Who will benefit from the research?

The development of advanced materials and future technologies in optoelectronics and photonics is critical for enabling future advances in communications and computing, information handling and the 'internet of things', energy harvesting and storage, healthcare, sensing and even quantum technologies where the control and distribution of entangled light is required.

a-ChGs are already utilised by industry in thin-film and optical fibre waveguides, for light switching, as an optically pumped laser host, whilst from an electronic aspect they are a key component in phase-change memory. In research environments they are at the forefront of the development of optical memory and logic. Our recent work has significantly advanced their potential and importance in terms of functionality with the ability to form pn-junction devices providing a step-change in potential capability. We strongly believe that the work that we propose will be of direct benefit to both industry and researchers alike. Initially, industrial benefit will be in the photonics and micro-electronics fields and related industries where our patent filing[3] may be exploited. Micro-electronics is a vast, pervasive market that has continued to grow at 5% each year since 2000. As the benefits of photonic technologies, a $375 billion global market in 2013, are further realised, new disruptive innovations are required for their full potential to be reached. It is said that the 20th century was the 'century of the electron' and that the 21st century can become the 'century of the photon'. Indeed, the United Nations has declared 2015 as the International Year of Light and Light-Based Technologies.[38] A-ChGs have been described as the 'optical equivalent of Si' and therefore may provide the enabling platform technology to achieve this aim.

Such broad-ranging impact will be of benefit to a wide range of stakeholders and end users, outside of academia and industry, including funders of research and policy makers, government, healthcare institutions and those delivering it, education, the 'third sector' and the wider public, and the UK.

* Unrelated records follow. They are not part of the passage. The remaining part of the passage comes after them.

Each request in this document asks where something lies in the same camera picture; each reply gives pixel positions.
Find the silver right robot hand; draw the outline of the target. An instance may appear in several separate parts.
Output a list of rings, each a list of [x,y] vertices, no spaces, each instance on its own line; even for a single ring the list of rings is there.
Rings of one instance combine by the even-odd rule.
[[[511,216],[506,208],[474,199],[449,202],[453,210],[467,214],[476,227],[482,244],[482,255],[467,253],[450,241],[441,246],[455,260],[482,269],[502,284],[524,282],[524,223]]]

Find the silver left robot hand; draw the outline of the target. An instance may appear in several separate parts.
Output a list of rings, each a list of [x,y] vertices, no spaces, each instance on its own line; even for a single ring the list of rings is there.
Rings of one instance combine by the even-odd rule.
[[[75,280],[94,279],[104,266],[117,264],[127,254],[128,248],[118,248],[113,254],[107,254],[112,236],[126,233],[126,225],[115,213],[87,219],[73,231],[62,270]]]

How will they benefit from this research?

Having initiated and been involved in defining the challenges we are addressing, funding bodies and stakeholders that they represent will benefit from the progress we make. The outcome of our research will inform and provide direct support for future research-programme prioritisation relating to these challenges. As we develop new materials and technologies, other funders of research in different discipline areas will also benefit as the outcomes are translated into applications elsewhere.

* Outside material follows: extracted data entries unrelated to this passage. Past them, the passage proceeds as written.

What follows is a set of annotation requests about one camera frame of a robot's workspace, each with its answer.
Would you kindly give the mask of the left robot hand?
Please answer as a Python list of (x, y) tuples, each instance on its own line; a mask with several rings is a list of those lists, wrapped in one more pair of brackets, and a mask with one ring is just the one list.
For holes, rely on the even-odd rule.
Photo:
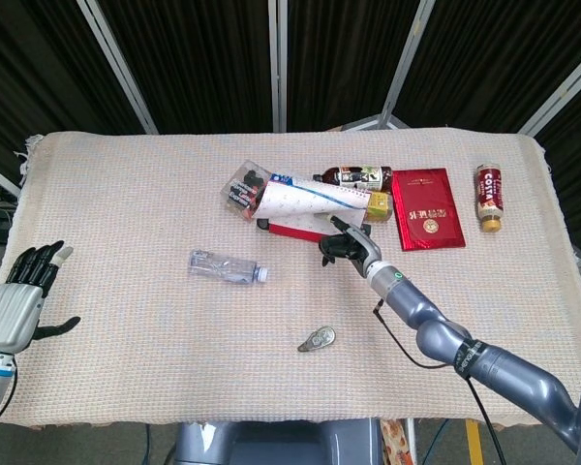
[(80, 317), (62, 325), (40, 325), (45, 300), (73, 248), (62, 240), (31, 247), (15, 260), (6, 281), (0, 284), (0, 353), (16, 355), (32, 341), (56, 337), (73, 330)]

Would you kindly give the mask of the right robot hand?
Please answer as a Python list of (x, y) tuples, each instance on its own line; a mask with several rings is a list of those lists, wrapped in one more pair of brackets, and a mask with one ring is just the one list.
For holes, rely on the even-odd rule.
[(370, 237), (371, 228), (349, 224), (333, 214), (323, 214), (322, 218), (338, 233), (319, 241), (321, 265), (334, 264), (338, 258), (346, 259), (362, 278), (366, 278), (369, 266), (382, 259), (381, 248)]

Those developing future technologies and undertaking research and development in industry will benefit from this project. The a-ChG devices and integrated optical chips which we will demonstrate will provide the evidence required to justify new research programmes offering a novel approach to the development of new technologies. The realisation of the materials, effects, and devices envisaged within the programme will be transformational on the field in the short-term, setting the agenda internationally. On a longer timescale as all-optical integrated photonic systems are realised and move into production, the impact on quality of life, manufacturing, and the economy will be dramatic, as reflected by the high level of interest in enabling all-optical technologies at both national and international levels.

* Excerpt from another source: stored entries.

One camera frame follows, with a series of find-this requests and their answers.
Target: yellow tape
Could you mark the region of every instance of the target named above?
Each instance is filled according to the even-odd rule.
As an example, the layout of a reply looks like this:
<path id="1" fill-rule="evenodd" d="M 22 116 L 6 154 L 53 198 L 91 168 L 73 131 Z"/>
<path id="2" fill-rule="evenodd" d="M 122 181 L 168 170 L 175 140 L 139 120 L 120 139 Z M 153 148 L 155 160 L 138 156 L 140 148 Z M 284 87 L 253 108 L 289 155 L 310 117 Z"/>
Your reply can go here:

The UK will benefit from the research undertaken not only through the above contributions (and those described in the pathways to impact) to policy, industry, education etc., but by the consolidation of its current position in leading the development of next-generation a-ChG technologies via a world-leading research programme. This will translate into the wider benefits of increased competitiveness in research and development, attracting further talent to the UK.